# Selecting lambda and d for the whittaker smoother

The goal is to identify the smoothing parameters for the whittaker smoother that best reconstruct bands with manually created time gaps.

To do so, we will select the training data samples for which there is no gap larger than 30 days.

We will psuedo-generate random gaps in the imagery, apply the whittaker smoother with different lambda, d, and linear vs. median gap filling, and plot the reconstruction error on the imagery.

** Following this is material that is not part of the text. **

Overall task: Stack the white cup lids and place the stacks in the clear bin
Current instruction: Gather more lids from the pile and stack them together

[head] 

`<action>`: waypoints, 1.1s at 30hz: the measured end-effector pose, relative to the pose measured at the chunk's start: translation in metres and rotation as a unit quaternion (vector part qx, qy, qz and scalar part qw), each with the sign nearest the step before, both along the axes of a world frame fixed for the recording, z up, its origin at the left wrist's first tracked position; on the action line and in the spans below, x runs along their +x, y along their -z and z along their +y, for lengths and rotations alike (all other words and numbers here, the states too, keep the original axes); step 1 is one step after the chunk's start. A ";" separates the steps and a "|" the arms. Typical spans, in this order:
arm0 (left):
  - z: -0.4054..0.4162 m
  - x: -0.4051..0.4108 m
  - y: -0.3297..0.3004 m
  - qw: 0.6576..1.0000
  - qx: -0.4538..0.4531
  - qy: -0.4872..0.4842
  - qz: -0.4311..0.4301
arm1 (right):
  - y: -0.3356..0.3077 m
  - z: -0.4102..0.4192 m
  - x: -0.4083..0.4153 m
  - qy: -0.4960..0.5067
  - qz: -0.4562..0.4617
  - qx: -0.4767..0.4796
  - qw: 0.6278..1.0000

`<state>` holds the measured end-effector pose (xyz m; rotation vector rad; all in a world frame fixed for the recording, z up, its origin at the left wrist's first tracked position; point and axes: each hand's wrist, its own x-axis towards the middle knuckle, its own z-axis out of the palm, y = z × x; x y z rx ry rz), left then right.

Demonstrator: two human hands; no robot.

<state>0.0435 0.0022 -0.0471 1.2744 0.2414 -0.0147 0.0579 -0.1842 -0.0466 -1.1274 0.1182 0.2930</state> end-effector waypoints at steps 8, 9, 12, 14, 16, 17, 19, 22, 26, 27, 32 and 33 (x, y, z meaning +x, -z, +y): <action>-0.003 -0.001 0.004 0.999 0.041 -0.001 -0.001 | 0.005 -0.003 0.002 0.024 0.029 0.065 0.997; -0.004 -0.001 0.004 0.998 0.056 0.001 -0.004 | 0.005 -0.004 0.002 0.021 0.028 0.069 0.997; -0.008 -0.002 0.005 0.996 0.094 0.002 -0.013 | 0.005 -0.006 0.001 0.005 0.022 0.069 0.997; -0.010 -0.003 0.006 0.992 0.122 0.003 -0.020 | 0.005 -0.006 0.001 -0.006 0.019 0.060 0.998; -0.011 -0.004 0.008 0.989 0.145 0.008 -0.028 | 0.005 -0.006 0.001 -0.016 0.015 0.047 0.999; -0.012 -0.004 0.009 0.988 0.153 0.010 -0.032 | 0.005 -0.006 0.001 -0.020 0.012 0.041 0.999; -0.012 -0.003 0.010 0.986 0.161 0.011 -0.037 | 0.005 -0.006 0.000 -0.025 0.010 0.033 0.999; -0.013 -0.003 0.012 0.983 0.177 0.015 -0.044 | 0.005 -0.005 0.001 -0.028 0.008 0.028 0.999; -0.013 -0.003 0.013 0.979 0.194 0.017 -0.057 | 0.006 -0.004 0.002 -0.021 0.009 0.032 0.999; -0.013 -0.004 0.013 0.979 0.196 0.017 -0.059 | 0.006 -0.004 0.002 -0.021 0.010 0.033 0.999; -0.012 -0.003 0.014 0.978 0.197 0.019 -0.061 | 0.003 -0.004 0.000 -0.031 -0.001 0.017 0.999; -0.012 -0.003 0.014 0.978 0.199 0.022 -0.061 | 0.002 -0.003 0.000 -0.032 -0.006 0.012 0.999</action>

## Step 1. Identify training data samples that have gaps no larger than 30 days

In [None]:
import numpy as np
import os

In [None]:
%run ../../src/downloading/utils.py

In [None]:
files = [x for x in os.listdir("../../data/train-dates") if '.npy in x']

clean_data = []
for file in files:
    x = np.load('../../data/train-dates/' + file)
    if len(x) > 2:
        diffs = np.max(np.diff(x))
        if diffs < 21:
            clean_data.append(file)   

In [None]:
print(f"There are {len(clean_data)} files,"
      f" with {len(clean_data) * 48*48} px having a 20 day gap or less")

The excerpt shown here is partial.